RuntimeError: Deadline exceeded: Failed to connect to remote server at address: grpc://10.59.106.169:8470. Error fr
om gRPC: Deadline Exceeded. Details

I think maybe my setting is wrong.

Thank you!

jakevdp commented 3 years ago

Currently, I find I cannot connect jax and multi-host tpu (such as v3-128).

Thanks - this thread is about spoofing multiple hosts on CPU, not actually using a multi-host TPU. It looks like you already asked this question here: https://github.com/google/jax/discussions/6164; I'd stick to that thread for that particular issue: hopefully someone will know how to answer.

txctxctxc commented 2 years ago

Currently, no, because we have no multihost/multiprocess CPU support yet (real or fake). It's probably not that hard to add (e.g., we could plumb in Gloo) but it hasn't been very high on our priority list.

The closest equivalent I can suggest is that you could use a multi-GPU or multi-TPU setup with one process per GPU or group of GPUs.
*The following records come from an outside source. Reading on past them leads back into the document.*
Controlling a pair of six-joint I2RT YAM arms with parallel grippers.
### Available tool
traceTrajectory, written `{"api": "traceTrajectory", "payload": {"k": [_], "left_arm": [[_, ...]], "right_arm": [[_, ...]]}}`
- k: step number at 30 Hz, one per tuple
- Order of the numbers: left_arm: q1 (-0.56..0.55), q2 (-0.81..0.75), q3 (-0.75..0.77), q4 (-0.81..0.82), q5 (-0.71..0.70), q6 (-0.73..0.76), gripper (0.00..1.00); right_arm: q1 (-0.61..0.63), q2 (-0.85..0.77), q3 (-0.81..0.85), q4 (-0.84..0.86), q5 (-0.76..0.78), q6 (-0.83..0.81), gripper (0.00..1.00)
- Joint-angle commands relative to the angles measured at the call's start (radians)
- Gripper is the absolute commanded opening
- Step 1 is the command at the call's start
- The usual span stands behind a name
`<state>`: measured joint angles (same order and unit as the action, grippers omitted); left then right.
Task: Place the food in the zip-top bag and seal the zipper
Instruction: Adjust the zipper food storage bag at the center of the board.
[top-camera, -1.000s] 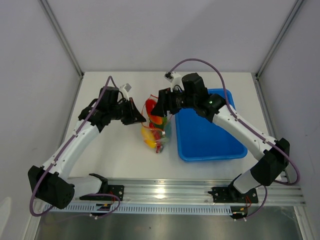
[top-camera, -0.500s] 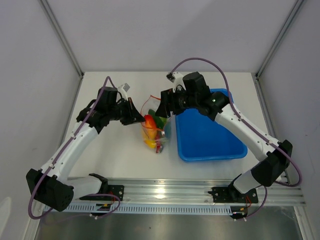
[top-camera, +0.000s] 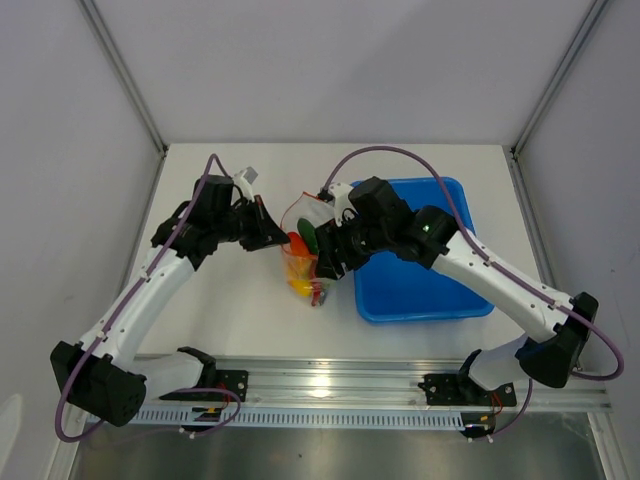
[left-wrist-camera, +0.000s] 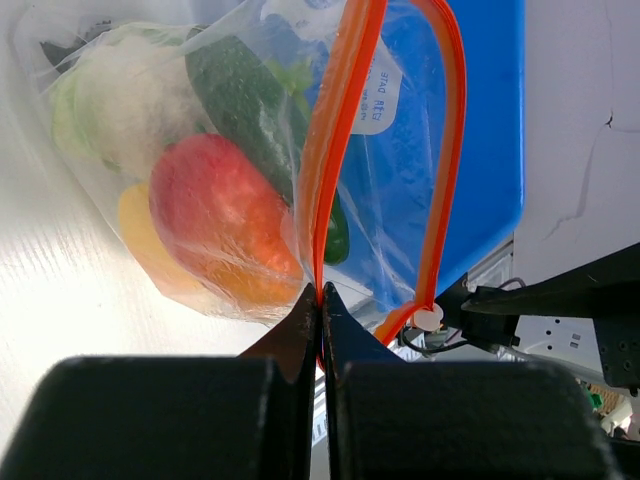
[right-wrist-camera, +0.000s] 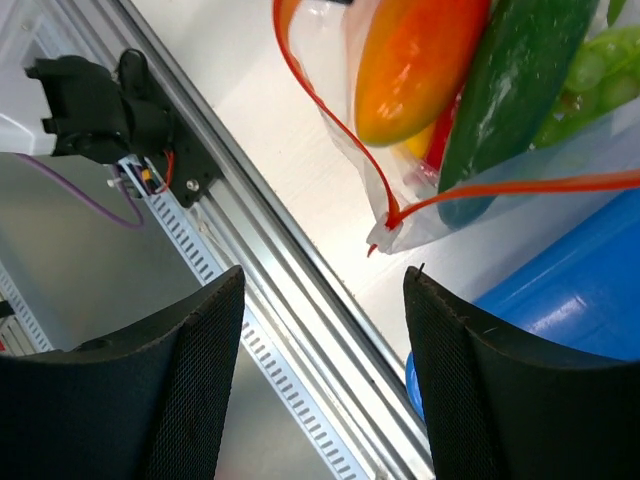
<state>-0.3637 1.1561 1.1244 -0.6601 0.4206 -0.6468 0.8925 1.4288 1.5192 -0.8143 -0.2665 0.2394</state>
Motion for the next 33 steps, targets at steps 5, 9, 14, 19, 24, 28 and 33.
{"api": "traceTrajectory", "payload": {"k": [5, 9, 14, 19, 24, 28, 33], "left_arm": [[-0.004, 0.004, 0.041, 0.007, 0.027, 0.006, 0.01], [-0.007, -0.004, 0.014, 0.034, 0.018, -0.013, 0.01], [-0.009, -0.016, 0.009, 0.037, 0.015, -0.013, 0.0], [-0.009, -0.027, -0.021, 0.057, 0.018, -0.028, 0.01], [-0.011, -0.03, -0.038, 0.056, 0.003, -0.025, 0.01], [-0.008, -0.024, -0.018, 0.033, -0.028, -0.014, 0.01], [0.006, 0.004, 0.061, -0.028, -0.078, 0.01, 0.09]], "right_arm": [[0.01, 0.045, -0.013, 0.016, 0.076, 0.014, 0.65], [0.011, 0.108, -0.015, 0.081, 0.118, 0.0, 0.63], [0.013, 0.18, 0.027, 0.058, 0.133, -0.029, 0.57], [0.013, 0.177, -0.019, 0.107, 0.177, -0.04, 0.33], [0.013, 0.168, -0.013, 0.101, 0.199, -0.089, 0.01], [0.013, 0.15, 0.022, 0.084, 0.19, -0.155, 0.0], [0.014, 0.122, 0.099, 0.055, 0.15, -0.19, 0.0]]}}
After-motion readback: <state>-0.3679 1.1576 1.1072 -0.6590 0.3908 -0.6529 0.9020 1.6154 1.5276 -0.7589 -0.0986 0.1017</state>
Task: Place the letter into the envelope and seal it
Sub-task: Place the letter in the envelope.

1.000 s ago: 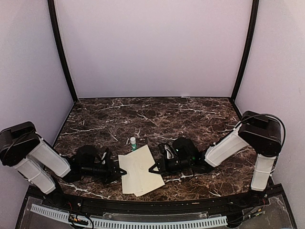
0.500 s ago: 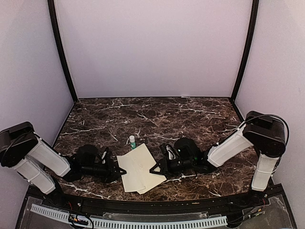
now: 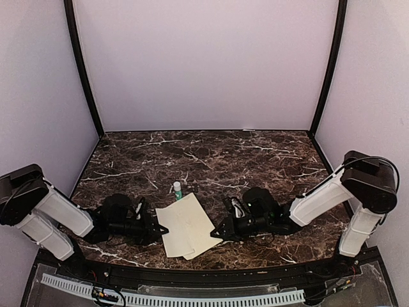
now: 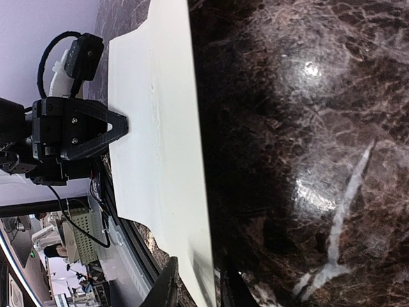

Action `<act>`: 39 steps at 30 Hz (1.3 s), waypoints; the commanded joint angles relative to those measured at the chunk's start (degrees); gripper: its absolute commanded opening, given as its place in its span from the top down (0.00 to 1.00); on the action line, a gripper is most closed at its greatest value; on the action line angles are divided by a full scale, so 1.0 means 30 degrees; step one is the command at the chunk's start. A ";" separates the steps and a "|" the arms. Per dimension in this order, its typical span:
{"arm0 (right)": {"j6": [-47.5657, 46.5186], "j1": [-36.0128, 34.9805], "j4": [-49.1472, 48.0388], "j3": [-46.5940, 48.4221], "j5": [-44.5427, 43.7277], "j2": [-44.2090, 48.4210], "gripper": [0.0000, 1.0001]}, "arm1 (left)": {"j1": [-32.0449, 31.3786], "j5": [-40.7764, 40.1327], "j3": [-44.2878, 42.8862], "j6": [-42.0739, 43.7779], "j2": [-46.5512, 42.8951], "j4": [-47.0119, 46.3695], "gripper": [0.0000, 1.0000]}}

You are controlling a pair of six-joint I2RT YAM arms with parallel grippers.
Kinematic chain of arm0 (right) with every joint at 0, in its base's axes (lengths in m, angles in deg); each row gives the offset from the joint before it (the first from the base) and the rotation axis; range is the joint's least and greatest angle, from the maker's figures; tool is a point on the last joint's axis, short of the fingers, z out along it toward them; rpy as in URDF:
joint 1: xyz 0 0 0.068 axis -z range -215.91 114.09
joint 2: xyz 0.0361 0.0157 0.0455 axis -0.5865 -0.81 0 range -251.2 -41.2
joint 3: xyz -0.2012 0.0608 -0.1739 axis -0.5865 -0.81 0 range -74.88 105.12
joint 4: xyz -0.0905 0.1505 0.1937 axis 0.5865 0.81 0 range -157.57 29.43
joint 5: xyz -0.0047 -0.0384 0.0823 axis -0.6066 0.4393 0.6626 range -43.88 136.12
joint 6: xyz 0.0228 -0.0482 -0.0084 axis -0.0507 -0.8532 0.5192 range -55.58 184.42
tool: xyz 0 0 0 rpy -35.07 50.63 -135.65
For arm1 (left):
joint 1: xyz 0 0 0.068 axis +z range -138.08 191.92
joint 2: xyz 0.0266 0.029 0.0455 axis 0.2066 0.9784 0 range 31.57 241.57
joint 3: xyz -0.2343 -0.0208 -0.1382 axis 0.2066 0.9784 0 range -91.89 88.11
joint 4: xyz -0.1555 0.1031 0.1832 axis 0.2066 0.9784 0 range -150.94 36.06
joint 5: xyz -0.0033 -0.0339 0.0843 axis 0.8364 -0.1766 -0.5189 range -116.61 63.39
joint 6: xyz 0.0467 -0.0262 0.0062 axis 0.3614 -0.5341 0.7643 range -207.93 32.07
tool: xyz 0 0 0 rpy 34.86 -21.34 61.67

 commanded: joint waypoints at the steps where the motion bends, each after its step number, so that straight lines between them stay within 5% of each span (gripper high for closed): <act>1: -0.0121 -0.0039 0.0065 -0.0324 0.0072 0.0568 0.81 | 0.0077 -0.0202 -0.0161 0.0317 -0.0405 0.0307 1.00; 9: -0.0057 -0.0117 0.0258 -0.0623 0.0204 0.0890 0.87 | 0.0069 -0.0339 -0.0074 0.0310 -0.0508 0.0368 1.00; 12: -0.0110 -0.0201 0.0373 -0.0662 0.0235 0.0956 1.00 | 0.0075 -0.0439 -0.0047 0.0352 -0.0603 0.0446 1.00; 39: 0.1468 -0.0925 -0.2055 -0.0125 0.1203 -0.0015 1.00 | -0.0891 -0.0907 -0.0717 -0.0375 0.0235 -0.0682 1.00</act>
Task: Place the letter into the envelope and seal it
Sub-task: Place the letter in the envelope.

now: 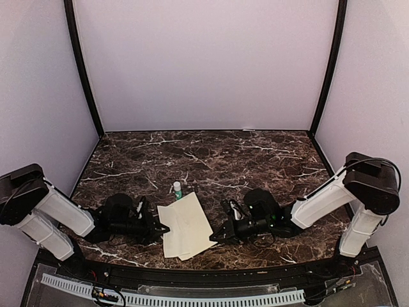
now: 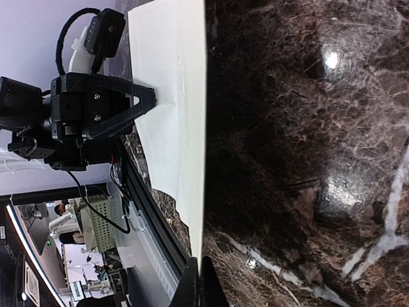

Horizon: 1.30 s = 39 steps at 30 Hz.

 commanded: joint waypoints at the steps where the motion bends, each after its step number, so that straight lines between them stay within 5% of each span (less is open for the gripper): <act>1: 0.0237 -0.0317 -0.1036 0.0338 0.0176 -0.0470 1.00 | -0.0357 -0.0047 -0.0397 -0.0314 0.0327 -0.0956 1.00; 10: 0.0121 -0.0332 -0.0474 -0.0103 -0.0581 0.0114 1.00 | -0.0354 -0.0183 -0.0374 0.0854 -0.1329 0.2269 0.97; 16: 0.0119 -0.0342 -0.0485 -0.0158 -0.0690 0.0095 1.00 | -0.0347 0.0203 -0.1326 0.2228 -0.2008 0.4901 0.78; 34: 0.0186 -0.0336 -0.0368 -0.0035 -0.1142 0.0132 1.00 | -0.1204 0.1193 -0.1406 0.1427 -0.2558 0.5586 0.77; 39: 0.0206 -0.0326 -0.0364 -0.0092 -0.1155 0.0170 1.00 | -0.1904 0.0943 -0.1160 0.0685 -0.2413 0.5087 0.84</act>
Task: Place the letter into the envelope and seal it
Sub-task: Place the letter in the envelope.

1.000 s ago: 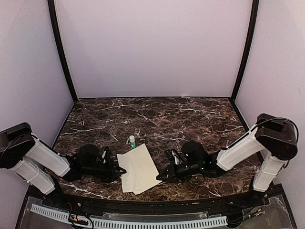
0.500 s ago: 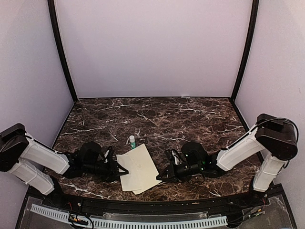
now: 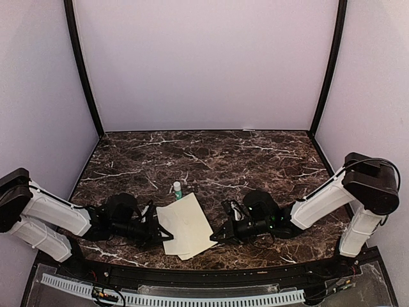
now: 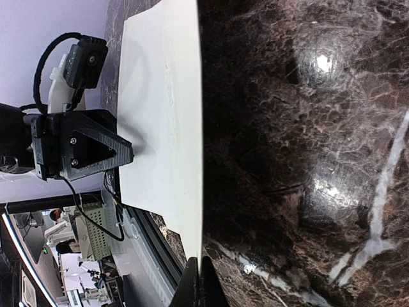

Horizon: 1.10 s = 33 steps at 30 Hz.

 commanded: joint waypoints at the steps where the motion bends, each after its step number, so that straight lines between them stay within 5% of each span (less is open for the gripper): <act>1: 0.0105 -0.0208 -0.0438 -0.0083 -0.0325 0.0372 1.00 | -0.0448 -0.0105 0.0263 -0.0643 -0.0121 -0.0237 0.87; 5: 0.0300 -0.0209 -0.0737 -0.0266 -0.0271 0.0469 1.00 | -0.0522 -0.0461 0.0685 -0.1134 -0.0340 -0.0856 1.00; 28: 0.1006 -0.0741 -0.1401 -0.0214 0.0210 -0.0310 1.00 | -0.0677 -0.0200 0.0623 -0.1442 0.2624 -0.4527 1.00; 33: -0.0078 -0.0676 0.0563 0.0108 -0.0783 0.0496 0.81 | -0.0676 -0.0187 0.0787 -0.1195 0.2548 -0.4179 1.00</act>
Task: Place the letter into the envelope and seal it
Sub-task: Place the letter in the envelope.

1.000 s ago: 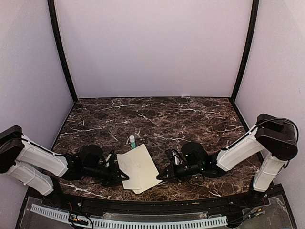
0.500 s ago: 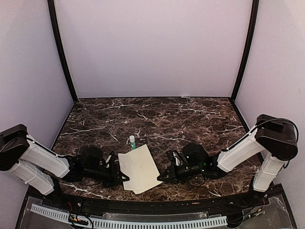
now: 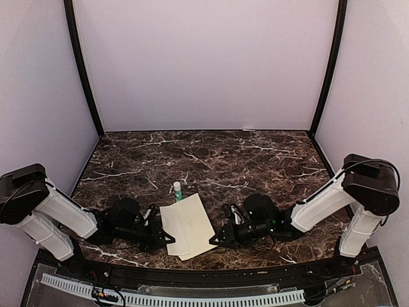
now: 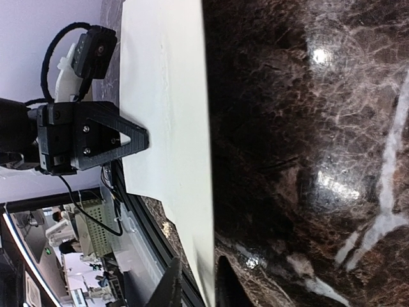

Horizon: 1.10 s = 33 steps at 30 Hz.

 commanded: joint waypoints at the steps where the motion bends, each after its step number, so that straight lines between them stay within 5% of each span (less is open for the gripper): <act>1: -0.1178 -0.0205 0.2033 0.0740 -0.1045 0.0716 0.77 | -0.0102 0.0052 0.0188 0.0354 -0.0211 -0.0199 1.00; 7: -0.4623 0.0135 0.7537 0.2657 -0.4304 0.1621 0.56 | -0.0094 0.0404 -0.0025 0.1379 -0.0618 0.1312 1.00; 11: -0.5879 0.0691 0.8296 0.3107 -0.4840 0.1732 0.46 | -0.0061 0.0908 -0.0139 0.1727 -0.0546 0.1589 1.00; 33: -0.6864 0.0180 0.8707 0.5995 -0.3651 -0.1717 0.48 | -0.0013 0.1294 -0.1160 0.2322 0.0164 0.1834 1.00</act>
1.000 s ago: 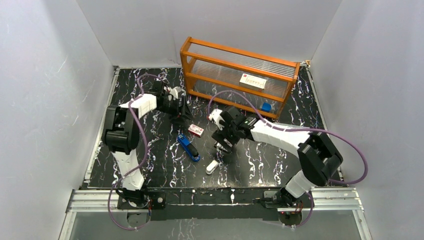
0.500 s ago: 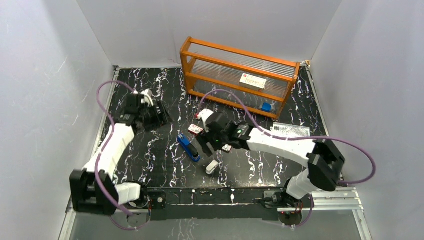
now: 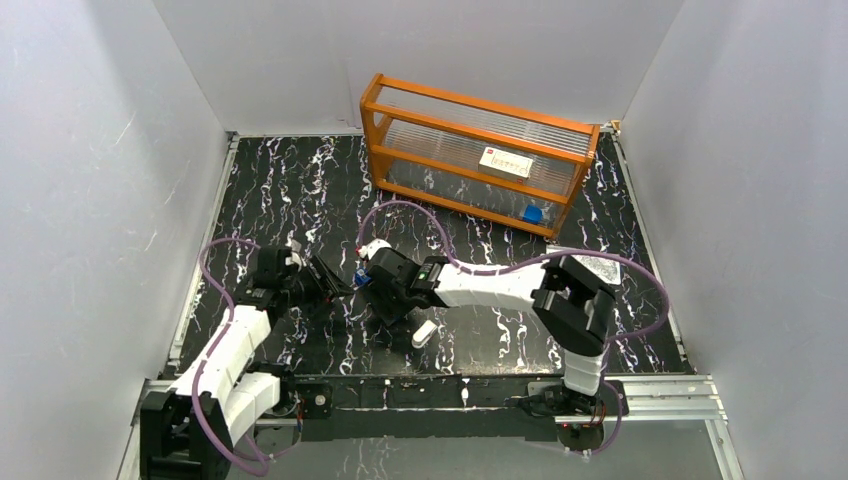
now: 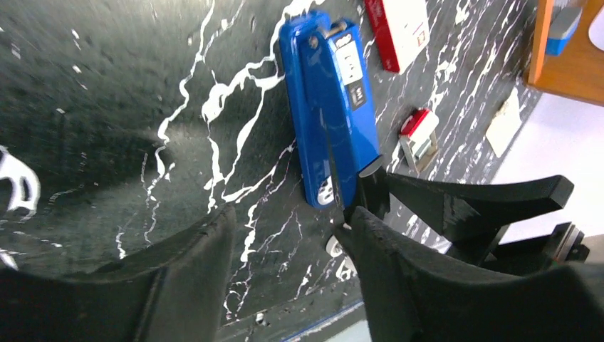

However we haven't published an API for multi-host GPU either, yet. All the pieces are there already, they just need Python APIs.

Hi @hawkinsp We are very interested in John's recent work Alphafold2. However, we have encountered a problem that JAX can not be used in a multi-machine GPU environment. We know that JAX has not provided Python API for multi-machine implementation on GPU platform at present. But you have already implemented this function, and we are anxious to solve this problem now. Could you please tell us how JAX realizes multi-machine on GPU platform?

fajieyuan commented 2 years ago

The closest equivalent

Hi there, we are implement AlphaFold2, which is based on jax but it does not support multi-host GPU,can you help us?

mrahtz commented 2 years ago

@hawkinsp Is the current status of this that we're still waiting for a JAX developer to implement the necessary changes? (Or is the bottleneck XLA itself, as suggested by https://github.com/google/jax/discussions/9688?)

The ability to spoof multiple hosts would be super helpful for some of the stuff we're using JAX for at DeepMind - running tests for multi-host code otherwise requires spinning up a bunch of TPUs, which is painful. So big +1 to this.

youurayy commented 4 months ago

The transformations doc page mimics an 8-device machine on a single CPU; you can see how in the setup code block in the source:

  # Set up runtime to mimic an 8-core machine for pmap example below:
  import os
  flags = os.environ.get('XLA_FLAGS', '')
  os.environ['XLA_FLAGS'] = flags + " --xla_force_host_platform_device_count=8"

this works but don't forget jax.config.update('jax_platform_name', 'cpu') if your system also has GPU.

dlwh commented 4 months ago

@youurayy I think the point is to run multiple processes, not just multiple cpu devices. It's helpful for testing.